'Stateful LSTM VAE: Invalid argument: You must feed a value for placeholder tensor 'decoder_input' with dtype float and shape [batch_size, latent_dim]

I am solving a Timeseries problem using LSTM VAE(Variational auto-encoder), I have built my VAE model as below

import tensorflow as tf
tf.compat.v1.disable_eager_execution()

class VAE:

    def __init__(self,
                 hidden_layer_units,
                 hidden_layer_leakyrelu_alphas,
                 hidden_layer_dropout_rates,
                 batch_size,
                 time_steps,
                 num_features,
                 is_stateful_learning):

        self.hidden_layer_units = hidden_layer_units
        self.hidden_layer_leakyrelu_alphas = hidden_layer_leakyrelu_alphas
        self.hidden_layer_dropout_rates = hidden_layer_dropout_rates
        self.encoder_num_layers = 0
        self.latent_space_dim = 0

        vae_total_layers = len(hidden_layer_units)
        if 0 < vae_total_layers:
            self.encoder_num_layers = int((vae_total_layers - 1) / 2)
            self.latent_space_dim = self.hidden_layer_units[self.encoder_num_layers]

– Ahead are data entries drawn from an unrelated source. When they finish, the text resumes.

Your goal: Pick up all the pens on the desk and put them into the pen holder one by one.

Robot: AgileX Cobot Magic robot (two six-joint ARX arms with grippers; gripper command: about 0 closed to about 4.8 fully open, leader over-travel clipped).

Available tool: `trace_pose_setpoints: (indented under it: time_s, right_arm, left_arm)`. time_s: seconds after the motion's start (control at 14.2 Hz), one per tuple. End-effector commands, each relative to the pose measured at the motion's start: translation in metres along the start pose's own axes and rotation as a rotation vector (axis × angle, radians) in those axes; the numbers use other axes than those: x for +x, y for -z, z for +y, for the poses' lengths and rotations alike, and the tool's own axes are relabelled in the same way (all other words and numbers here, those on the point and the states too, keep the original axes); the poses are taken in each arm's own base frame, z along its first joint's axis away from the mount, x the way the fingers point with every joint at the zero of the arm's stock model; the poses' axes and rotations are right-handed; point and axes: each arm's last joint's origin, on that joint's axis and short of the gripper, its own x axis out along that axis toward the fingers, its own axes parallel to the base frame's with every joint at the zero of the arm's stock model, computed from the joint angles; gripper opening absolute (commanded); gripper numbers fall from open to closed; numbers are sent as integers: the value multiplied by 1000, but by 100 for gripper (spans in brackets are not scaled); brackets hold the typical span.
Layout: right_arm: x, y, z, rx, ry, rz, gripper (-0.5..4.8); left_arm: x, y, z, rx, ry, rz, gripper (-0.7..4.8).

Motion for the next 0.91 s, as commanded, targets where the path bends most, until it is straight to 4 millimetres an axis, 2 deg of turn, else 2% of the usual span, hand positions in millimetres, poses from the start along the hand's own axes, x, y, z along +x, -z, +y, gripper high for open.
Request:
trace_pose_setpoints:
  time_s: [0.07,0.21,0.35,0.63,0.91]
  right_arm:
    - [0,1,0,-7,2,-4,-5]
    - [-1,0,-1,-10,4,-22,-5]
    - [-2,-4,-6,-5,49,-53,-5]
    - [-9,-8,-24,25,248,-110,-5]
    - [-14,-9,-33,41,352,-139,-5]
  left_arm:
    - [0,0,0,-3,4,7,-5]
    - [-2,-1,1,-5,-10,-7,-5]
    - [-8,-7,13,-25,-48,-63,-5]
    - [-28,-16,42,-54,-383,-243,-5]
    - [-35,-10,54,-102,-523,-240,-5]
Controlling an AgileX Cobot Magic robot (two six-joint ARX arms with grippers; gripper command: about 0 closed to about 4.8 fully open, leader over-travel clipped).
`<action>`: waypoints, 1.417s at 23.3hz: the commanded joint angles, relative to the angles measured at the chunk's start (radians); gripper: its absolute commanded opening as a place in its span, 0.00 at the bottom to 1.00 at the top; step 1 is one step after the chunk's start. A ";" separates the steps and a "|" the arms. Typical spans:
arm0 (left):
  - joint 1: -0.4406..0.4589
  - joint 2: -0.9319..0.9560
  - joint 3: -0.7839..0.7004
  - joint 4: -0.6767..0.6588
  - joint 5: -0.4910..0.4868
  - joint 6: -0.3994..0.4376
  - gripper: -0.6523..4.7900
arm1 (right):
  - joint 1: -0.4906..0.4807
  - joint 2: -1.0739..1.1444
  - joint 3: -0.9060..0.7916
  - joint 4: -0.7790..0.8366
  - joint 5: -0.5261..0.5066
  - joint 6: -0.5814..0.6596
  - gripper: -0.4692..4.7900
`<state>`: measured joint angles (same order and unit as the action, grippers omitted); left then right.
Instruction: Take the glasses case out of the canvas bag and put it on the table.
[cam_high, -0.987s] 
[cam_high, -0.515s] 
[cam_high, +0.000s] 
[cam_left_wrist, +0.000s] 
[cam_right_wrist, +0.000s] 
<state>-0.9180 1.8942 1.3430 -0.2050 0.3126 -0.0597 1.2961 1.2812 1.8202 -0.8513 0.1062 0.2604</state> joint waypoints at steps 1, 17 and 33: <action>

        self.batch_size = batch_size
        self.time_steps = time_steps
        self.num_features = num_features
        self.is_stateful_learning = is_stateful_learning

        self.encoder = None
        self.decoder = None
        self.model = None

        self.model_input = None
        self.model_output = None
        self.mu = None
        self.log_variance = None
        self.kulback_coef = 0.0001

        self._build()

    def summary(self):
        self.encoder.summary()
        self.decoder.summary()
        self.model.summary()

    def compile(self, learning_rate=0.001):
        optimizer = Adam(learning_rate=learning_rate)
        self.model.compile(optimizer=optimizer,
                           loss=self._calculate_combined_loss,
                           metrics=[self._calculate_reconstruction_loss, self._calculate_kl_loss])

    def _build(self):
        self._build_encoder()
        self._build_decoder()
        self._build_autoencoder()

    def _build_encoder(self):
        encoder_input = self._add_encoder_input()
        lstm_layers = self._add_encoder_lstm_layers(encoder_input)
        bottleneck = self._add_bottleneck(lstm_layers)
        self.model_input = encoder_input
        self.encoder = Model(encoder_input, bottleneck, name="encoder")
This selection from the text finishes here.